- Born: Esther de Mézerville Ossaye 29 April 1885 Guatemala
- Died: 1971 San José, Costa Rica
- Occupations: teacher, rights activist
- Years active: 1907–1950

= Esther de Mézerville =

Guatemalan teacher, feminist, suffragette, and activist (1885–1971)

Esther de Mézerville Ossaye (29 April 1885 - 1971) was a Guatemalan teacher, feminist, suffragette and activist who worked to help women obtain the vote in Costa Rica.

==Biography==
Esther de Mézerville Ossaye was born in Guatemala on 29 April 1885 to French immigrant father, Émile de Mézerville Coupé and his Canadian-born wife, Noémie Ossaye Millelot. When her father died, Esther's mother immigrated with her children to Costa Rica in 1898. As a young girl, she traveled and was educated in France, Belgium and Switzerland.

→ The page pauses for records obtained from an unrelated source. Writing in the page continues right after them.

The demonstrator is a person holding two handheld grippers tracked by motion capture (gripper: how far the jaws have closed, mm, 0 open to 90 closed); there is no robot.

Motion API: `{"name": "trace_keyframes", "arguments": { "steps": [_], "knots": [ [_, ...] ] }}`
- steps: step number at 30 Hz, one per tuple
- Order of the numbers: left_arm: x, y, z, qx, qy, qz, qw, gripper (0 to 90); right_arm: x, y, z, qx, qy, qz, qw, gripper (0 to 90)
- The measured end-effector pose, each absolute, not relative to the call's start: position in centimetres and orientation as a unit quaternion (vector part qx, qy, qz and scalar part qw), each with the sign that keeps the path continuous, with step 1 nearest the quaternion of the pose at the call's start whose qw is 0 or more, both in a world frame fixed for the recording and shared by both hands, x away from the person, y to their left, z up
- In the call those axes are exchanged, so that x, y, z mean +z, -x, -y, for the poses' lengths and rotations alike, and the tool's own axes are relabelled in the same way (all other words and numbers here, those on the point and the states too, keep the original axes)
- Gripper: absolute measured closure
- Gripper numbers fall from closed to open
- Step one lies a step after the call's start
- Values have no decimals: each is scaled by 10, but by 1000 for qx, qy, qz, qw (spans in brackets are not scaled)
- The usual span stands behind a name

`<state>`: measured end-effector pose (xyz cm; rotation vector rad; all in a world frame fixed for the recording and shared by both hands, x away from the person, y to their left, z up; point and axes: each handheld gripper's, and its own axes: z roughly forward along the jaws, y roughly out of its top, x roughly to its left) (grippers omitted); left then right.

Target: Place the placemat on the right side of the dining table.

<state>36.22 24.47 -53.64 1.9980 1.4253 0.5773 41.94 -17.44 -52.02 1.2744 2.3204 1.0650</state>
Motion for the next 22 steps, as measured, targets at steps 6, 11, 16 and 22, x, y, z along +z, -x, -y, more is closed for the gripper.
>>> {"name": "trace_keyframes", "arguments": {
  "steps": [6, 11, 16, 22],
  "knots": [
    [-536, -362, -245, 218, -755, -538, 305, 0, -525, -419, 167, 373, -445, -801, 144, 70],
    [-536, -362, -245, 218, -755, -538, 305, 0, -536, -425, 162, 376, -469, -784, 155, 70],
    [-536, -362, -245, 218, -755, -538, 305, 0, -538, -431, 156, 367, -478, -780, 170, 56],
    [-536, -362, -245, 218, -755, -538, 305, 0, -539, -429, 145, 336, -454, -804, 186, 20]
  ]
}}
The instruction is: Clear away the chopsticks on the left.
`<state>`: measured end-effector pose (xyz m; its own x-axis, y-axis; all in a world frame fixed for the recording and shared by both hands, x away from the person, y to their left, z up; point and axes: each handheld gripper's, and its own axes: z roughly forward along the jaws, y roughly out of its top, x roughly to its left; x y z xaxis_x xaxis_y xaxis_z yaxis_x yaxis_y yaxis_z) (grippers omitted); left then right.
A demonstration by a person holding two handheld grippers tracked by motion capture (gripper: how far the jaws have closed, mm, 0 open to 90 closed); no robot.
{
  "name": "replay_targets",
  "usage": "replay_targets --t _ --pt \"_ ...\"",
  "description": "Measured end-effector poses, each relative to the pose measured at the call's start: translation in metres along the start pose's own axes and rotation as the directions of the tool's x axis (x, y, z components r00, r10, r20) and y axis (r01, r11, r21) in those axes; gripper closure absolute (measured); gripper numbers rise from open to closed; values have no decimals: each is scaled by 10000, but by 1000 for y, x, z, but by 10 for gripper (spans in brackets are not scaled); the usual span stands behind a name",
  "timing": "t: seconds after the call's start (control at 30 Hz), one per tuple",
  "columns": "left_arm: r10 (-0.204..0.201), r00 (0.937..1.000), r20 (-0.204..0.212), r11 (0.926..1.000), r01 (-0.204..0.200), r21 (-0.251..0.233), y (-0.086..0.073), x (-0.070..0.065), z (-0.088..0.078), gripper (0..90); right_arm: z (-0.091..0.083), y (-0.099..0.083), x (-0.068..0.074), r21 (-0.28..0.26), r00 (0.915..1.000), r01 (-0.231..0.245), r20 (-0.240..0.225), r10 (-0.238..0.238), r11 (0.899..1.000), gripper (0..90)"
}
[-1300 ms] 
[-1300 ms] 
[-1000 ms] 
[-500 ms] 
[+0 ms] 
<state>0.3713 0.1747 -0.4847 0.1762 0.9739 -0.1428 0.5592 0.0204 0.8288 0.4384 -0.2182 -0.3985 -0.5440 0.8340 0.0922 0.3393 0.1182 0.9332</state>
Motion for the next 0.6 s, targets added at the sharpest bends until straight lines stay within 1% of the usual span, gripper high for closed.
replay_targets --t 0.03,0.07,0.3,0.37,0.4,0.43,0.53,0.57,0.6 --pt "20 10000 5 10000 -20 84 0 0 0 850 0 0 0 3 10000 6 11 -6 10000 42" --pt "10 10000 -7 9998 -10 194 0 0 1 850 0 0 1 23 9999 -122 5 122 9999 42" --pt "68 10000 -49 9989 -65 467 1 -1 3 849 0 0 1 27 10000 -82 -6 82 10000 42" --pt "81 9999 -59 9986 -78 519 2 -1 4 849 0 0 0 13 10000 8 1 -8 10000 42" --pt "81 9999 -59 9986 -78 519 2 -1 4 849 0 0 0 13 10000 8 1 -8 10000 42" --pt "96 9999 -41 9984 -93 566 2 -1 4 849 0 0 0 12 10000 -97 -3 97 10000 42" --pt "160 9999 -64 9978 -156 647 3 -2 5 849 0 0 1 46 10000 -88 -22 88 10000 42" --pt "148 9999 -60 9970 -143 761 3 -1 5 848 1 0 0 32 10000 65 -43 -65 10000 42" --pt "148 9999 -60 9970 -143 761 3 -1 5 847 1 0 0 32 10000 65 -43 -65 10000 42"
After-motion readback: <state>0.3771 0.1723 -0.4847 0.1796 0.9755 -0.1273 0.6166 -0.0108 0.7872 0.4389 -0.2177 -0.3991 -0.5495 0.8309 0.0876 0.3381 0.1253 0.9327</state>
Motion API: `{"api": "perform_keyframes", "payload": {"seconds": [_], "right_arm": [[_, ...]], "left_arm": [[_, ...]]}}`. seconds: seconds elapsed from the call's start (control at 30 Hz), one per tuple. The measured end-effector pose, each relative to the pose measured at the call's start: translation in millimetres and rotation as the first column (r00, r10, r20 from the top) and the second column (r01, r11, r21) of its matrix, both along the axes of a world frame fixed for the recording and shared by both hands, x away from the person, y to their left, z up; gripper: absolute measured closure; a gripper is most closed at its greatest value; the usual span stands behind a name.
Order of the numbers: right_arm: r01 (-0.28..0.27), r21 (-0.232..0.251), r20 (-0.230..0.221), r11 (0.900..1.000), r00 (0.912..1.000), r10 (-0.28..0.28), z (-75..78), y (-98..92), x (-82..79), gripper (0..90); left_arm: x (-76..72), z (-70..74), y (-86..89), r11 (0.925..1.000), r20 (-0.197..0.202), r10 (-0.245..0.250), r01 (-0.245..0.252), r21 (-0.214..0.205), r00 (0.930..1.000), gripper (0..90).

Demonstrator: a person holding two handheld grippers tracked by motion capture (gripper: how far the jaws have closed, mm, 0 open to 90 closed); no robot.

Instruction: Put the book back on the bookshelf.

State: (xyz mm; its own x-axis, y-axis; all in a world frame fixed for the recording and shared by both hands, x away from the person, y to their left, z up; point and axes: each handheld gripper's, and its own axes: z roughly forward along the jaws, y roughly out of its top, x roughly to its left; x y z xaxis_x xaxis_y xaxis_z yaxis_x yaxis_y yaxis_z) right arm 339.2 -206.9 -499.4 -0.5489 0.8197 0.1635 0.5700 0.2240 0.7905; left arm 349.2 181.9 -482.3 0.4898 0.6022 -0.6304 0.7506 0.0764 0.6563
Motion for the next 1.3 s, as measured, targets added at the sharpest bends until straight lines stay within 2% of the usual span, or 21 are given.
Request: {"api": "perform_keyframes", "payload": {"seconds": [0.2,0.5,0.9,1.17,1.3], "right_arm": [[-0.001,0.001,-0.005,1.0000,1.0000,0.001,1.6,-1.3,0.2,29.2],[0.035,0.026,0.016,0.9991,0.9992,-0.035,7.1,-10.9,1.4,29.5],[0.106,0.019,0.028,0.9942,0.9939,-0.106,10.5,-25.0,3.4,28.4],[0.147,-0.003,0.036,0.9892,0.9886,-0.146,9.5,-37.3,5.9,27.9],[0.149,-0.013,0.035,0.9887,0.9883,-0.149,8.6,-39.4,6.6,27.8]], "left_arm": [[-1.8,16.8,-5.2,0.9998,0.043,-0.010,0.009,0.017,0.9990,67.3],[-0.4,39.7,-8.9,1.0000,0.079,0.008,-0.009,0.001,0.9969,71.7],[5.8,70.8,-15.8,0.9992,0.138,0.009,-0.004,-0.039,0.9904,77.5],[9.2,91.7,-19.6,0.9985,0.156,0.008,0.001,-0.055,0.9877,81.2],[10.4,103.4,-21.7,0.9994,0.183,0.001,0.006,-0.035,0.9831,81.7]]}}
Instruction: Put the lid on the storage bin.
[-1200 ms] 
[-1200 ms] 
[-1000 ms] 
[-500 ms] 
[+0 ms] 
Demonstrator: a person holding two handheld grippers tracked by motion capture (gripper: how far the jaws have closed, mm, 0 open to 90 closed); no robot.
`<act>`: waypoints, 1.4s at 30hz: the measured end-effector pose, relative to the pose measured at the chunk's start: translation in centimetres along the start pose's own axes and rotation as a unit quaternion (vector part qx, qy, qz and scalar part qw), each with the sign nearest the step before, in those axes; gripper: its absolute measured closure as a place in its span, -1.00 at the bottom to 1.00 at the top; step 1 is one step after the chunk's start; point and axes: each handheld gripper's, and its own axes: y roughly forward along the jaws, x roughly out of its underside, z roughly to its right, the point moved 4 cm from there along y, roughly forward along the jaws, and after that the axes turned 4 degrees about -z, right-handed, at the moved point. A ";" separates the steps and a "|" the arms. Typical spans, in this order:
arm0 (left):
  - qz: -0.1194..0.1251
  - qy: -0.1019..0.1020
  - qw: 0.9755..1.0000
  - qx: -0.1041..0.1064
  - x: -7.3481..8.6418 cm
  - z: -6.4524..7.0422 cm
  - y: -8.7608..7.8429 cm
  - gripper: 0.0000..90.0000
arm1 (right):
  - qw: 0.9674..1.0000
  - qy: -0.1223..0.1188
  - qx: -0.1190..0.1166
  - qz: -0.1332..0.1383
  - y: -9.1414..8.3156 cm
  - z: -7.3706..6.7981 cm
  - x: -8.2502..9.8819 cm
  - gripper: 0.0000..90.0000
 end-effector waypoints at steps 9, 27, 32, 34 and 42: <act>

In 1907, she returned to Costa Rica and began teaching French in San José, Costa Rica. In 1908, she became the principal of the Escuela Superior de Niñas for seven years and in 1917 was appointed Technical Inspector of Schools for San José. She was active in the 1919 movement against the labor policies of President Federico Tinoco Granados, which culminated in a teacher's strike and the teachers setting fire to La Información, the government newspaper office. The strike, led by Ángela Acuña Braun included teachers like and Matilde Carranza, Ana Rosa Chacón, Lilia González, Carmen Lyra, Victoria Madrigal, Vitalia Madrigal, María Ortiz, Teodora Ortiz, Ester Silva and Andrea Venegas.

After the Tinoco dictatorship was toppled, she was appointed as director, in 1922, of the Colegio Superior de Señoritas and the following year joined with Acuña in founding the Liga Feminista Costarricense (LFC), first feminist organization in Costa Rica. She became the organization's vice president and helped spearhead the long struggle for suffrage in Costa Rica. De Mezerville resigned the post as school director in 1926 and embarked on a European and North African tour including Algeria, French Morocco, France, Italy and Spain. Returning, in 1931, she joined again with Acuña in presenting an amendment to the legislature for granting women the right to vote.

De Mezerville served on the board and committees of numerous organizations. She was involved in the congress to establish retirement funds for teachers in 1934 and a member of the Committee on Archaeology and Pre-Columbian Art that same year. In the 1940s, she worked with the Anti-Nazi National Front and was a delegate to the Inter-American Peace conference held in Chapultepec, Mexico City in 1945. She served as president of both the White Cross and Red Cross organizations of Costa Rica and in 1948 received a Medal of Merit from the Costa Rican branch of the Red Cross. From 1946 to 1950, she served as the vice president on the Board of the Bank for the National Teaching Association. In 1949, she was selected as "Woman of the Year" by the Costa Rican section of the Unión de Mujeres Americanas.

De Mezerville died in 1971 in San José, Costa Rica.